# EXERCISE GOAL
Reproduce every line of the listing below exactly.

___ GIVEN MATERIAL ___

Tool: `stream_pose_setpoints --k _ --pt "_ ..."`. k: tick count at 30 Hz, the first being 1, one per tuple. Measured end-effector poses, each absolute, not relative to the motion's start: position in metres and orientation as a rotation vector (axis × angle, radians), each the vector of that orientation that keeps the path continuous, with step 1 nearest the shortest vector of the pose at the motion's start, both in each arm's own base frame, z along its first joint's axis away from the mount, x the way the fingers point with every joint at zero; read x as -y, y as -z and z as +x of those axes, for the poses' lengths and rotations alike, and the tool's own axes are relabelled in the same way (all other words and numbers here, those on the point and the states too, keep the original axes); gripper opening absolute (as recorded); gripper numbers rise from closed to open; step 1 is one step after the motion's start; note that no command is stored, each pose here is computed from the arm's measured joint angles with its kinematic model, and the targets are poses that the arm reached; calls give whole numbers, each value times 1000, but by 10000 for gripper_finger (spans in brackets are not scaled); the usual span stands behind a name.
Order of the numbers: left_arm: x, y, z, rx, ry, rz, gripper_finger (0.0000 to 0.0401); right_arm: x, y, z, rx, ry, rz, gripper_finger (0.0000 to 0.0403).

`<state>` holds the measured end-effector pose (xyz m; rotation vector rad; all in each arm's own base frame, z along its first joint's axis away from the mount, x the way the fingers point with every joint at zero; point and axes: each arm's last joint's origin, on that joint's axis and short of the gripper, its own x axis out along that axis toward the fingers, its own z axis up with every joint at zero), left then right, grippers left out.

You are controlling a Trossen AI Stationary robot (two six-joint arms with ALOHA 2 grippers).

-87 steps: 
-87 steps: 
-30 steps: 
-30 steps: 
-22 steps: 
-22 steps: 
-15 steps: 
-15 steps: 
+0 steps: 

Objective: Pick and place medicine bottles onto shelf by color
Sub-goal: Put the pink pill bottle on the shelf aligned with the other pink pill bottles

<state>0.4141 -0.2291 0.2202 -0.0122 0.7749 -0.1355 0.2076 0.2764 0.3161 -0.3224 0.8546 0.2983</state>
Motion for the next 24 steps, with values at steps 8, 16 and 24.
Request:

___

# SOLUTION FOR THIS PROBLEM
Tool: `stream_pose_setpoints --k _ --pt "_ ..."`. k: tick count at 30 Hz, the first being 1, one per tuple. Measured end-effector poses, each absolute, not relative to the motion's start: position in metres and orientation as a rotation vector (axis × angle, radians), each the vector of that orientation that keeps the path continuous, with step 1 nearest the shortest vector of the pose at the motion's start, both in each arm's own base frame, z along its first joint's axis away from the mount, x the way the fingers point with every joint at zero; read x as -y, y as -z and z as +x of those axes, for the poses' lengths and rotations alike, and the tool's own axes are relabelled in the same way (all other words and numbers here, those on the point and the states too, keep the original axes); gripper opening absolute (as recorded); gripper numbers rise from closed to open; step 1 is one step after the motion's start; note that no command is stored, each pose here is computed from the arm's measured joint angles with its kinematic model, and the targets are poses that the arm reached; calls give whole numbers, each value times 1000, but by 10000 for gripper_finger (spans in brackets are not scaled); the usual span stands behind a name.
Order of the numbers: left_arm: x, y, z, rx, ry, rz, gripper_finger (0.0000 to 0.0401); right_arm: x, y, z, rx, ry, rz, gripper_finger (0.0000 to 0.0403).

`<state>` holds the measured end-effector pose (xyz m; rotation vector rad; all in each arm's own base frame, z along its first joint's axis away from the mount, x the way the fingers point with every joint at zero; point and axes: each arm's last joint's origin, on that joint's axis and short of the gripper, its own x axis out along that axis toward the fingers, its own z axis up with every joint at zero), left then right, grippers left out.

You are controlling a Trossen AI Stationary robot (two six-joint arms with ALOHA 2 grippers).

-87 steps: 
-87 steps: 
-30 steps: 
-30 steps: 
-22 steps: 
-22 steps: 
-15 steps: 
-15 steps: 
+0 steps: 

Objective: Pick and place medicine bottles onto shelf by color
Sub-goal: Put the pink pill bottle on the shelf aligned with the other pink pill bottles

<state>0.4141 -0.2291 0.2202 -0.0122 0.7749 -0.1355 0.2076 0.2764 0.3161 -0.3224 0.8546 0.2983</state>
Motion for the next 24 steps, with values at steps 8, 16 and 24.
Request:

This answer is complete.